◆ **What needs to be done**
The lines you return should be those containing the string "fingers", taken from the data below.

───── Given information ─────

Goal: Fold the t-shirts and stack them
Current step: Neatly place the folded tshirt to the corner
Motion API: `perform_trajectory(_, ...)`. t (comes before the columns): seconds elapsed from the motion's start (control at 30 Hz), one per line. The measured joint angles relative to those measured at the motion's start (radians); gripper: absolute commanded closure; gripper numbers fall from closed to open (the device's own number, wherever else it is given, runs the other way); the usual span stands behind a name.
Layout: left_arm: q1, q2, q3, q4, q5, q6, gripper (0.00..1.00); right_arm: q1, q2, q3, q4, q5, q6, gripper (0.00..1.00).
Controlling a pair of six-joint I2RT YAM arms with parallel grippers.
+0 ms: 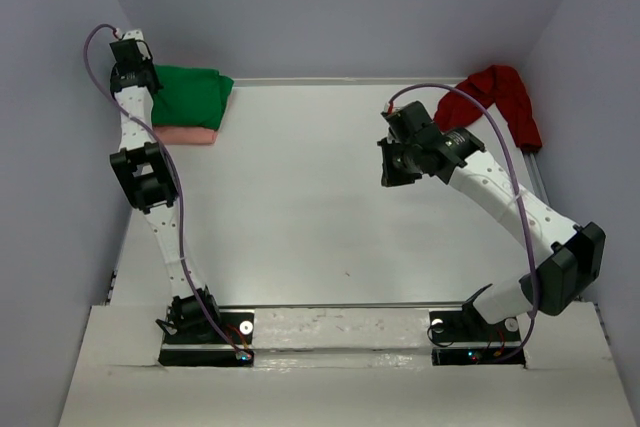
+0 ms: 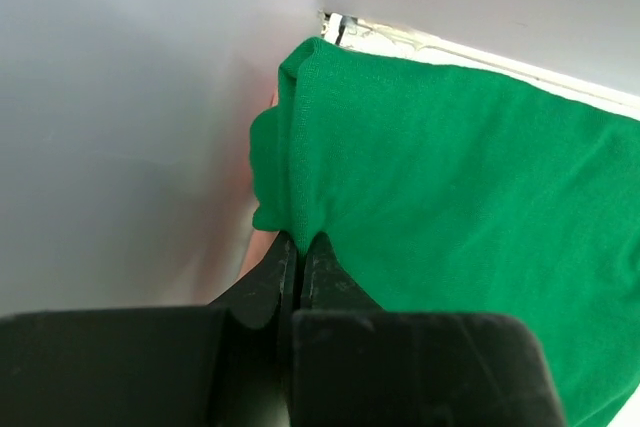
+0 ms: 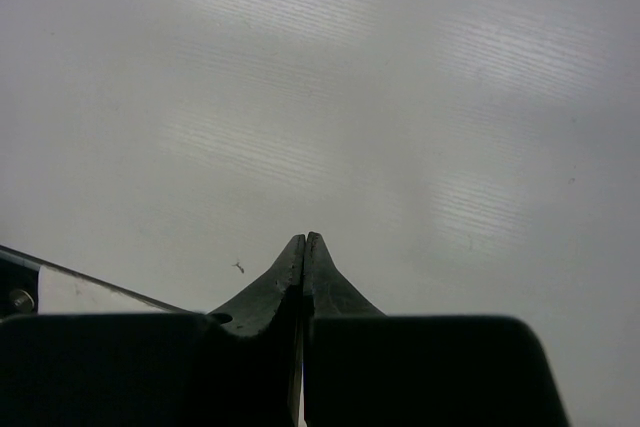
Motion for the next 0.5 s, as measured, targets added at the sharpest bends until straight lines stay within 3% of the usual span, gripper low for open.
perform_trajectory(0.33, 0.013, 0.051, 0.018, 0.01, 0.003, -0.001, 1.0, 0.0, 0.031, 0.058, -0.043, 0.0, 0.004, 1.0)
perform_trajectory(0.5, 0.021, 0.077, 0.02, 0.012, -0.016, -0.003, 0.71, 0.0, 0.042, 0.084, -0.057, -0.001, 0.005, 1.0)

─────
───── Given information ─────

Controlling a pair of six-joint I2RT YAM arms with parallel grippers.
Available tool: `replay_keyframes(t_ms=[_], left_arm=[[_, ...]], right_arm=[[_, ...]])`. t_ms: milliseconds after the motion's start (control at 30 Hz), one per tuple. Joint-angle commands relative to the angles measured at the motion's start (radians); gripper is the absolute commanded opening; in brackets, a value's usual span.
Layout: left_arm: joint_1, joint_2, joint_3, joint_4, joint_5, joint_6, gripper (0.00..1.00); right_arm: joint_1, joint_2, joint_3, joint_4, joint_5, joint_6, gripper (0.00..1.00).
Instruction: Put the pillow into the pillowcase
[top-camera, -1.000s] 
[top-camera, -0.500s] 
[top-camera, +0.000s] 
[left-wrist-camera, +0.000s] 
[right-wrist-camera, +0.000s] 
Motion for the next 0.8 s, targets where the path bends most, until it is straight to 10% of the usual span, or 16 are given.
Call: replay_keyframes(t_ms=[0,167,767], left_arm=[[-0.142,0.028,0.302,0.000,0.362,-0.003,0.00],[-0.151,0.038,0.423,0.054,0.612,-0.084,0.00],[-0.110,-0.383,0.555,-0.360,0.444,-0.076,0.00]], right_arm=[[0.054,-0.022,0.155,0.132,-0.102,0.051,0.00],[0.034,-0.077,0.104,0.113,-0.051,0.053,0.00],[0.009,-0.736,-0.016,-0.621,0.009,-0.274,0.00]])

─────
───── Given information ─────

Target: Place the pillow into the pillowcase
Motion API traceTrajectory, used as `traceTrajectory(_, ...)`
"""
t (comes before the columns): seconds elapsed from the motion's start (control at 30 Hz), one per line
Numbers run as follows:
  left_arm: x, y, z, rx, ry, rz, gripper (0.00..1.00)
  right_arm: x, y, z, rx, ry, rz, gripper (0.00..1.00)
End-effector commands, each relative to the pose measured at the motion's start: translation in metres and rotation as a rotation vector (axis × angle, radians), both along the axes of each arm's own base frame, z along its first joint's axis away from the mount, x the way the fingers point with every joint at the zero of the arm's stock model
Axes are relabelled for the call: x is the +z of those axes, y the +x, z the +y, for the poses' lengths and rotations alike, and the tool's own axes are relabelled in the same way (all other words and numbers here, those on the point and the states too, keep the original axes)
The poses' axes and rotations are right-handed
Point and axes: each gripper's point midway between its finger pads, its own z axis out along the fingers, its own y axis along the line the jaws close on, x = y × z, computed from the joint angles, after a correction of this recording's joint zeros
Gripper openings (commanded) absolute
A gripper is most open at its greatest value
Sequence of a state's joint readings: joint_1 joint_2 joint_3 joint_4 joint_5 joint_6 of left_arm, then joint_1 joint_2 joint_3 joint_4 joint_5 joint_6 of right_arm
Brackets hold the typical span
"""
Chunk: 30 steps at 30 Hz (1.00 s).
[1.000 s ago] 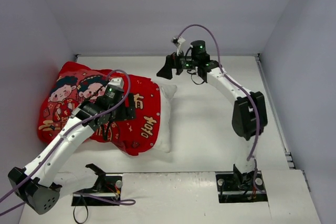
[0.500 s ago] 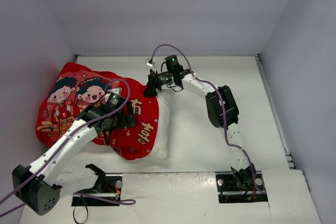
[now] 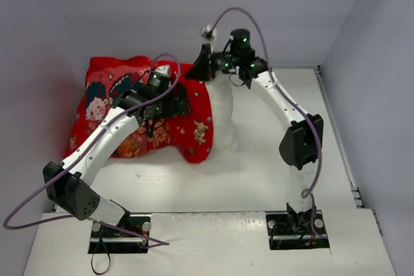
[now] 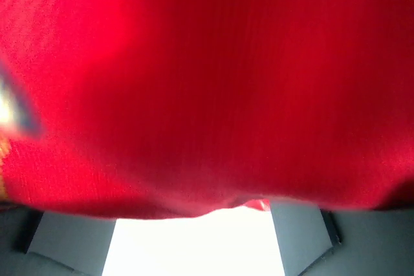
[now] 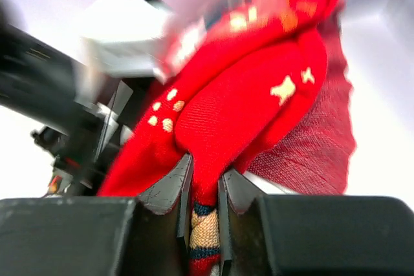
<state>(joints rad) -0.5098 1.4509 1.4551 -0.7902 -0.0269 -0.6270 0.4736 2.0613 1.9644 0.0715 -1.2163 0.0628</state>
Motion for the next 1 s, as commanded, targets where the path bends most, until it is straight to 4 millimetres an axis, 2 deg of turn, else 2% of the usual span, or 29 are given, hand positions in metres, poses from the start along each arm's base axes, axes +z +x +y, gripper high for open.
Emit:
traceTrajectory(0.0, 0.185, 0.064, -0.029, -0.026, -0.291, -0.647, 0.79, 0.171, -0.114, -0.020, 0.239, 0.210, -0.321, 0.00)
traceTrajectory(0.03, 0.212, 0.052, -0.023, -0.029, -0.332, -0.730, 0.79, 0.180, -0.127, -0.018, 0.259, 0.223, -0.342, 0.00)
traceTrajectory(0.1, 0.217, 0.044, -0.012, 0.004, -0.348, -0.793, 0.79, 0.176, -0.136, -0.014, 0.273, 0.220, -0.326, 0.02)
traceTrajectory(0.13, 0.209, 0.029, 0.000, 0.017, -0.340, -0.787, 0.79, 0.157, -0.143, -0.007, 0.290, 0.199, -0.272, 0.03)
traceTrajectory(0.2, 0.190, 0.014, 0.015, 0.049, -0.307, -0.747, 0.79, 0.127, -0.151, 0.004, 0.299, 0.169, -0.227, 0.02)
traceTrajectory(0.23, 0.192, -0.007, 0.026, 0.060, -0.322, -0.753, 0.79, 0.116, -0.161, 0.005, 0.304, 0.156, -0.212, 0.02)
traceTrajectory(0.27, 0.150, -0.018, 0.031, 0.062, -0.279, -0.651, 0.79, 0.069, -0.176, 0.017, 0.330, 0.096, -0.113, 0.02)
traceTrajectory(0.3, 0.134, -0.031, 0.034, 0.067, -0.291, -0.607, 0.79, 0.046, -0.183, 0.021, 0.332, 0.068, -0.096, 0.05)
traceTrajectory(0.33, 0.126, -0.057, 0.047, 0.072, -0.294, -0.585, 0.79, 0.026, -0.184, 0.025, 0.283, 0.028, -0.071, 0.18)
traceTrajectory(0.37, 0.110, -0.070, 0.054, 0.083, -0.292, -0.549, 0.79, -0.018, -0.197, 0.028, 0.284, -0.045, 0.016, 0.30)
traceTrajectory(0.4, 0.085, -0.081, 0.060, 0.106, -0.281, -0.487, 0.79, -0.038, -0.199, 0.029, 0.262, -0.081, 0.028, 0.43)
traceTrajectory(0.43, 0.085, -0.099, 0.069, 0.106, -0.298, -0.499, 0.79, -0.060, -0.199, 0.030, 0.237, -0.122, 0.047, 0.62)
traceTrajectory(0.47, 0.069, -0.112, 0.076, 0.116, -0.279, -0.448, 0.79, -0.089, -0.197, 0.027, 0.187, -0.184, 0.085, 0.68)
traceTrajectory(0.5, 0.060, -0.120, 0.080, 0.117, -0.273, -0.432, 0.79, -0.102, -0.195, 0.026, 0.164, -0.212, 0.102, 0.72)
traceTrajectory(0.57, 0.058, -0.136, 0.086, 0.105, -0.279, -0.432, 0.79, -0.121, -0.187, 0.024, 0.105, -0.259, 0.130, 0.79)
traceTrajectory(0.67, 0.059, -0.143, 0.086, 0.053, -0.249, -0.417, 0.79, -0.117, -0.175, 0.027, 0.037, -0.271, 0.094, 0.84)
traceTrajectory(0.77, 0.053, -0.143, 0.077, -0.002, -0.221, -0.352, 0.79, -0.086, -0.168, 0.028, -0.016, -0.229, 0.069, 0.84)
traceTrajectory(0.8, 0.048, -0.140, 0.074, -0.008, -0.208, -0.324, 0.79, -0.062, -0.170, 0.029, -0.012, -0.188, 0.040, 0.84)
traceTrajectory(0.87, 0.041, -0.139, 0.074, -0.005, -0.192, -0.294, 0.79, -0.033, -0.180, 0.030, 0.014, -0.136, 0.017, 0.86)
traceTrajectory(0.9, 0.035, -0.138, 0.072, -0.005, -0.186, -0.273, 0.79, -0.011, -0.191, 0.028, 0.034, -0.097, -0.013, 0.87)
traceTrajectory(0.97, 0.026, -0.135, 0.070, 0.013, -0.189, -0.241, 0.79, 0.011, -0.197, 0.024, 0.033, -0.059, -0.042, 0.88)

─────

◆ **Answer section**
End-effector commands, each relative to the pose measured at the motion's start: translation in metres and rotation as a rotation vector (axis × angle, radians), both along the axes of each arm's own base frame, z along its first joint's axis away from the mount, x the way the fingers point with every joint at the zero of the arm's stock model
Point and axes: each gripper's point midway between its finger pads, its own z axis out along the fingers, its own y axis along the line the jaws close on, x = y × z, computed from the joint angles, after a correction of this recording's joint zeros

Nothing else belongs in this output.